Wagen housekeeping and kitchen trolleys are made from stainless steel, but why? Why is stainless steel perfect for hotel and kitchen environments?
Stainless steel has been the benchmark for durability since its creation in the very early 1900s. The invention of stainless steel completely changed the way we thought about metals.
Stainless steel revolutionised so many industries: from cooking and cleaning, to automobiles and trucks. But what properties make stainless steel such a desirable material for the hospitality industry?
Its strength and resistance to heat
Stainless steel is remarkably strong given its flexibility. Compared to many other metals, it's easily bent and shaped into many different products.
Some types of stainless steel can also withstand long periods of extreme heat. And don't be fooled, cooking spaghetti on your stovetop doesn't count as 'extreme heat'. Nuclear power stations use stainless steel on applications that can reach temperatures over 500 degrees Celsius.
It is rust-resistant
In the late 1800s, talk of a rust-free metal began to spread. Can you imagine what such an invention would have been like in that era? It's a miracle the inventors weren't tried as witches for creating a non-corrosive metal.
All stainless steel will rust, however. When exposed to constant moisture and oxygen, metals don't stand a chance. However, when stainless steel is properly cared for, very few working environments will corrode it.
Without getting too technical, stainless steel uses a layer of chromium to protect the more delicate inner-metals.
The chromium also acts as a filler when the stainless steel gets scratched or dinged. This is why you can scrub a stainless steel pan with aggressive brushes.
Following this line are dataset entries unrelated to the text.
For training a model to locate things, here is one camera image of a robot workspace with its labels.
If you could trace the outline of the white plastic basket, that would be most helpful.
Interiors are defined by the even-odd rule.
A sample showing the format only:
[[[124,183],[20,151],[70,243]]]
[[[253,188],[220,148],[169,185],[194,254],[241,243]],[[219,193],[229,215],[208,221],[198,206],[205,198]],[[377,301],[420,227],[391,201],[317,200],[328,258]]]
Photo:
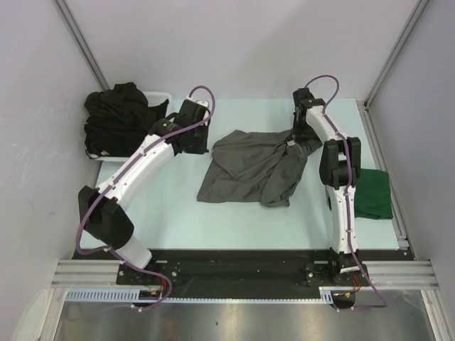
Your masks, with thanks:
[[[168,107],[166,109],[166,113],[169,112],[171,108],[172,96],[167,92],[144,92],[144,96],[146,97],[149,107],[155,107],[160,105],[161,103],[168,100]],[[108,156],[102,154],[98,156],[97,154],[90,153],[86,151],[86,155],[90,160],[96,160],[101,162],[113,162],[113,163],[124,163],[129,159],[129,157],[123,156]]]

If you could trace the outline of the grey t shirt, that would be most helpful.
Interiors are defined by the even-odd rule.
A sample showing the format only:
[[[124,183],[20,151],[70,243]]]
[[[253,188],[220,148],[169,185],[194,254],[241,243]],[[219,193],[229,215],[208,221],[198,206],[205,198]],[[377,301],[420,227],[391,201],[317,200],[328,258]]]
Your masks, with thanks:
[[[305,133],[300,139],[290,130],[235,130],[214,144],[197,201],[288,207],[309,156],[321,146],[313,133]]]

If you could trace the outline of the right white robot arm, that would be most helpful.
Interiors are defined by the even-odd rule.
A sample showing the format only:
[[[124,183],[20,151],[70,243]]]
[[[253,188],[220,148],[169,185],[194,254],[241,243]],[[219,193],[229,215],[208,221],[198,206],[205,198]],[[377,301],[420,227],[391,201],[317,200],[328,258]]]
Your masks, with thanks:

Any nicks or scratches will quickly be filled with chromium, preventing rust from forming in the imperfections.
It is sanitary
The food and medical industries (and their customers) depend on a clean and sterile environment. Many other medals can be cleaned just as well when they're new, but stainless steel's longevity and resistance to aggressive cleaning chemicals and tools make it the ideal choice.
The smooth, non-abrasive surface also prevents germs and bacteria from building up inside any cracks or pits in the metal.
It is a poor conductor of electricity
While stainless steel is used primarily because of its strength and rust-resistant properties, the poor conductance of stainless steel is also a benefit. This may not sound like a feature, but when working in construction, manufacturing, or wet areas and other potentially dangerous industries, injury prevention is paramount.
Injuries from electrical shock are very serious and happen all too often. Potentially lethal electrical shock can be mitigated by the stainless steel's poor conducting properties.
It is magnetic
How else would stainless steel refrigerators hold your children's pictures and shopping lists? Actually, much of the stainless steel you see is non-magnetic. However, different combinations of metals can make stainless steel magnetic when it's necessary.
Don't take this amazing material for granted. Plastic trolleys may be lighter and cheaper though the invention of stainless steel has been vital to so many of the inventions we have today.